DE10300647A1 - Decoupling element for vibration-decoupling support of two machine elements comprises a first and a second annular spring body made of rubber-elastic material and arranged adjacent to each other an axial distance apart - Google Patents

Abstract

Decoupling element for vibration-decoupling support of two machine elements (1, 2) comprises a first (3) and a second annular spring body (4) made of rubber-elastic material and arranged adjacent to each other an axial distance apart during use of the decoupling element. The spring bodies are connected by a connecting element (5). Preferred Features: The spring bodies, the connecting element, and a fixing element (8) form a pre-mountable unit (9). The spring bodies are made of an elastomer material.

Description

The invention relates to a decoupling element for vibration-decoupled fastening of two machine elements together.

State of the art

Such decoupling elements are well known.

The vibration is decoupled thereby by at least one spring body, by means of which the two Machine elements are attached to each other.
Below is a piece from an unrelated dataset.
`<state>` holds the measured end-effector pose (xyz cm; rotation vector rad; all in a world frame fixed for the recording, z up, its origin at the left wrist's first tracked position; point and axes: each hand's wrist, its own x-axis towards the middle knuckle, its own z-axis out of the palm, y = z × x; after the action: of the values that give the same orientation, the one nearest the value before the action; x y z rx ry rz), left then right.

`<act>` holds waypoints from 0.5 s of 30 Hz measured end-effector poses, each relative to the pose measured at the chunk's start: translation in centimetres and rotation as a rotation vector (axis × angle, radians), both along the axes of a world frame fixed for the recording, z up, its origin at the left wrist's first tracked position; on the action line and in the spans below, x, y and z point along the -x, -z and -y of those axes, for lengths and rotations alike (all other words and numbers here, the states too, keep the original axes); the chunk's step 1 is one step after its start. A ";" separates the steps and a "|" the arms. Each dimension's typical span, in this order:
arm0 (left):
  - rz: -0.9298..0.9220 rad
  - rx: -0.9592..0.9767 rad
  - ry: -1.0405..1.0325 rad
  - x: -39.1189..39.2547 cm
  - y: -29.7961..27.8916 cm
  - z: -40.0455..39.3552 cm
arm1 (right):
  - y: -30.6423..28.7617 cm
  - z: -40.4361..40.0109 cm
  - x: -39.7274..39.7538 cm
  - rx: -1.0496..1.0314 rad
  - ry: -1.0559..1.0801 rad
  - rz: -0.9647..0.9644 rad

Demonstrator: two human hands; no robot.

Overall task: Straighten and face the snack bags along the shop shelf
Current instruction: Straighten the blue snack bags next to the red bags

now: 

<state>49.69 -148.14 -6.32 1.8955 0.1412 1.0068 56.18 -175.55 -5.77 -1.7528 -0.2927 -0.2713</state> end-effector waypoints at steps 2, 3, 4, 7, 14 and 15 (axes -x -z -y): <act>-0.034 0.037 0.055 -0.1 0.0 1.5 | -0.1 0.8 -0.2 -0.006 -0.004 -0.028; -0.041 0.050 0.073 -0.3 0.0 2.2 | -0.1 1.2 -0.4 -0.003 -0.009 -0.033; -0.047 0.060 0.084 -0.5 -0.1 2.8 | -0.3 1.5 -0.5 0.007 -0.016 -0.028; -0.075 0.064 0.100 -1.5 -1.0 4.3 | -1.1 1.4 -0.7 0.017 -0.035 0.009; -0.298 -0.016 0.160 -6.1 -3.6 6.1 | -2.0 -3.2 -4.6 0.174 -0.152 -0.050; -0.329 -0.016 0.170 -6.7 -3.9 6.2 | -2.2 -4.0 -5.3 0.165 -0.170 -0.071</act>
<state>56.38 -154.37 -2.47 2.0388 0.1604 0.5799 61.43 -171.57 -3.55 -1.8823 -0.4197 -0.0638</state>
presentation the invention

The invention is based on the object To further develop the decoupling element of the type mentioned at the beginning, that it has an efficient effectiveness, simple and inexpensive to manufacture and that the risk of assembly errors is reduced to a minimum is.

This object is achieved with the Features of claim 1 solved. Advantageous refinements are based on that Expectations Reference.

To solve the problem is a decoupling element for vibration-decoupled support provided two machine elements, comprising a first and a second annular spring body rubber-elastic material, each other, during its intended use associated with the decoupling element with an axial distance adjacent are, the spring body are connected by a connecting element. Through the connecting element are the two spring bodies connected to each other, the two spring bodies and the connecting element form a preassembled unit. It is through this unity Handling of the decoupling element is considerably simplified. The decoupling element according to the invention is particularly advantageous because it causes vibrations of the two machine elements relative to each other in several directions can be decoupled. Vibrations of the two machine elements relative to each other can both be decoupled in the pulling and pushing directions. In contrast two separately generated, ring-shaped Spring bodies, which are not connected to each other by the connecting element, is both the storage and the assembly of the one-piece decoupling element according to the invention much simplified.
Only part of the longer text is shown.